PETA’s History: Compassion in Action
Before PETA existed, you could do two important things if you wanted to help animals. You could volunteer at a local animal shelter, or you could donate money to a humane society. While many of these organizations did useful work to bring comfort to animals who are used by humans, they didn’t question why we kill animals for their flesh or their skins or why we use them for tests of new product ingredients or for our entertainment.
PETA’s founders sought to give caring people something more that they could do and to provide them with ways to change society directly. They wanted to promote a healthy vegan diet and show how easy it is to shop cruelty-free. They wanted to protest, loudly and publicly, against cruelty to animals in all its forms, and they wanted to expose what really went on behind the very thick, soundproof walls of animal laboratories.
Aided by thorough investigative work, consumer protests, and international media coverage, PETA brings together members of the scientific, corporate, and legislative communities to achieve large-scale, long-term changes that improve animals’ quality of life and prevent their deaths.

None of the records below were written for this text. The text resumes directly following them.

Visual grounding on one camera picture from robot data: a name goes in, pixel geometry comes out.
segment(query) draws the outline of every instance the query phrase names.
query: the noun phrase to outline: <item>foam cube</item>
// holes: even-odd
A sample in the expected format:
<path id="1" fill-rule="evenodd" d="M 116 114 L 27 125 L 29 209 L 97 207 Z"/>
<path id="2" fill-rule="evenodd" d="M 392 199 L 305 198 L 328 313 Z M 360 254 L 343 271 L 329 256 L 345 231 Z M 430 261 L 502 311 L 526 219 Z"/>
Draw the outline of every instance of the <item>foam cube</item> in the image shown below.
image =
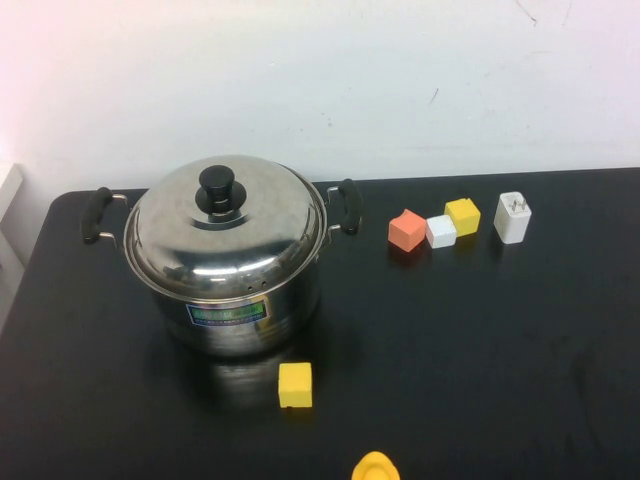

PETA’s first case—the precedent-setting 1981 Silver Spring monkeys case—resulted in the first arrest and criminal conviction of an animal experimenter in the U.S. on charges of cruelty to animals, the first confiscation of abused laboratory animals, and the first U.S. Supreme Court victory for animals inlaboratories. And we haven’t stopped fighting—and winning—in our efforts for animals since.
Every year, with the help of generous supporters, PETA is able to secure victories for animals. And every victory is important and celebrated, from the smallest mouse spared a horrific death in a glue trap to the thousands of cows, pigs, chickens, and fish whose lives are saved every time someone goes vegetarian.
The following are just a few of PETA’s major accomplishments for animals:
- Undercover investigations of pig-breeding factory farms in North Carolina and Oklahoma revealed horrific conditions and daily abuse of pigs, including the fact that one pig was skinned alive, leading to the first-ever felony indictments of farm workers.
- PETA’s undercover investigation of a Florida exotic-animal “training school,” which revealed that big cats were being beaten with ax handles, encouraged the U.S. Department of Agriculture to develop new regulations governing animal-training methods.
- PETA persuaded Mobil, Texaco, Pennzoil, Shell, and other oil companies to cover their exhaust stacks after showing how millions of birds and bats had become trapped in the shafts and been burned to death.
- A California furrier was charged with cruelty to animals after a PETA investigator filmed him electrocuting chinchillas by clipping wires to the animals’ genitals, which caused the animals to experience the pain of a heart attack while they were still conscious. In another undercover exposé, PETA caught a fur rancher on videotape causing minks to die in agony by injecting them with weedkiller. Both farms agreed to stop these cruel killing methods.
- After two years of negotiations with—and more than 400 demonstrations against—the company worldwide, McDonald’s became the first fast-food chain to agree to make basic welfare improvements for farmed animals. Burger King and Wendy’s followed suit within a year, and within two years, Safeway, Kroger, and Albertsons had also agreed to adopt stricter guidelines in order to improve the lives of billions of animals who are slaughtered for food.
- Thanks to PETA’s lengthy campaign to push PETCO to take more responsibility for the animals in its stores, the company agreed to stop selling large birds and to make provisions for the millions of rats and mice in its care.
PETA has made groundbreaking advances for animals who are abused by corporations, governments, and individuals all over the world, and these successes have led to dramatic improvements in the lives of millions of individual animals.
Whether by working with universities and government institutions to implement non-animal testing methods, sparking a boom of “cruelty-free” product marketing and a nosedive for the U.S. fur industry, or promoting the mass availability of meat alternatives at grocery stores and gourmet restaurants, PETA has been the driving force behind many of the largest successes for animals in the last 25 years.